#### YOUR ASSIGNMENT
Check each line of the data for "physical", and copy the ones that have it.

#### RECORD EXTRACTS

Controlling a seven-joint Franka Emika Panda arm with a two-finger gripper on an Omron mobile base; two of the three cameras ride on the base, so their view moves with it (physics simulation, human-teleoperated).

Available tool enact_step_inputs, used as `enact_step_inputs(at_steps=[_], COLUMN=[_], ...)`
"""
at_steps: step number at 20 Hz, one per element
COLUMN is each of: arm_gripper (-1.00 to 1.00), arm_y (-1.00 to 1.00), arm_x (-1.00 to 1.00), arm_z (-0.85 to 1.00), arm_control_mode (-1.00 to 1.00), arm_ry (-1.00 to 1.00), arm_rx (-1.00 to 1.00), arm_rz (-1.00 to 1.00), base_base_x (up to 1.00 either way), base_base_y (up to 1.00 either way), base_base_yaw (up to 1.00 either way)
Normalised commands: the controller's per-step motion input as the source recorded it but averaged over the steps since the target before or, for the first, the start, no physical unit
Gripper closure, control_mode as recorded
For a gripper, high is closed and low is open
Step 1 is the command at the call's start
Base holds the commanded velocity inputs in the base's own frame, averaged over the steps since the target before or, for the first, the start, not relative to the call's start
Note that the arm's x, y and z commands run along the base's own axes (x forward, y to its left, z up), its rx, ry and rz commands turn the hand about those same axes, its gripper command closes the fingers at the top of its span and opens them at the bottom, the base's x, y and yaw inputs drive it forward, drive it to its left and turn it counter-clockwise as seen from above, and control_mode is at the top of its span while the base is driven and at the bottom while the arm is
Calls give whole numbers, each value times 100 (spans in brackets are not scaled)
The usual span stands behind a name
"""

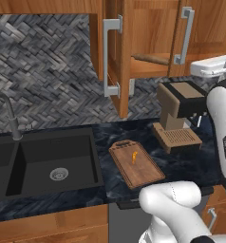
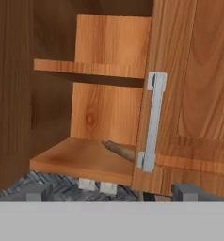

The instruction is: Open the cabinet, retrieve the rolling pin, and place it next to the meat on the cutting board to prepare for tenderizing.

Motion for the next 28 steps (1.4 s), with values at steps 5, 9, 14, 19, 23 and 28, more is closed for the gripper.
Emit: enact_step_inputs(at_steps=[5,9,14,19,23,28], arm_gripper=[-100,-100,-100,-100,-100,-100], arm_y=[-11,-19,-2,-12,-17,-20], arm_x=[1,0,2,11,25,38], arm_z=[0,0,0,0,0,0], arm_control_mode=[-100,-100,-100,-100,-100,-100], arm_ry=[-11,-5,0,0,1,3], arm_rx=[0,0,0,1,0,0], arm_rz=[-8,-6,0,0,0,0], base_base_x=[0,0,0,0,0,0], base_base_y=[0,0,0,0,0,0], base_base_yaw=[0,0,0,0,0,0])
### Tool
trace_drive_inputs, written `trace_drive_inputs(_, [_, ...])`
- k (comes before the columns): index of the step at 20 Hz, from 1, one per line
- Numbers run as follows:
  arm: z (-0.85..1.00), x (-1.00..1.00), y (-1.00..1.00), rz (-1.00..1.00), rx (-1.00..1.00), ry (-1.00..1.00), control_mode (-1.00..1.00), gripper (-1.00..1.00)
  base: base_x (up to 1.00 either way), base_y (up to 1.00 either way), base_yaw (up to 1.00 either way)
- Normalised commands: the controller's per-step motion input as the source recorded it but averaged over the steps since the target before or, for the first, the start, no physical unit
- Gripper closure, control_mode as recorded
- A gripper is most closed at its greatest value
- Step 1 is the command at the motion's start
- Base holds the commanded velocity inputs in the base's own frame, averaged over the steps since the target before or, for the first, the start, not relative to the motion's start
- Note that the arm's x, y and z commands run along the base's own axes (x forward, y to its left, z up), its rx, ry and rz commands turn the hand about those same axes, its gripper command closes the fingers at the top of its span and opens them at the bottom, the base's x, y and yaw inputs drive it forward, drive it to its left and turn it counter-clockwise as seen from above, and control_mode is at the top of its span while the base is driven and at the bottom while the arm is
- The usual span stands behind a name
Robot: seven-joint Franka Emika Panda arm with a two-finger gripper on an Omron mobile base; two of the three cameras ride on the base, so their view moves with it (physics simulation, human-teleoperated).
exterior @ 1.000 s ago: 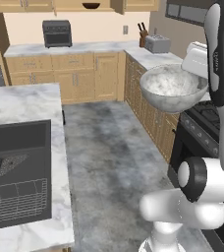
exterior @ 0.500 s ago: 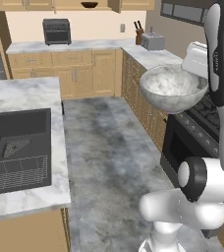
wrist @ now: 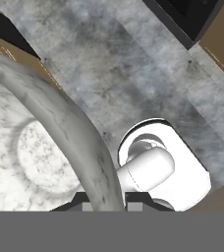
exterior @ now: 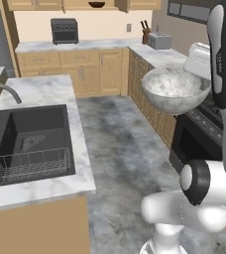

#### COMPLETED TASK
Normalised commands: the controller's per-step motion input as the source recorded it but averaged over the steps since the target before or, for the first, the start, no physical unit
- Normalised commands: the controller's per-step motion input as the source recorded it but averaged over the steps since the target before or, for the first, the start, no physical unit

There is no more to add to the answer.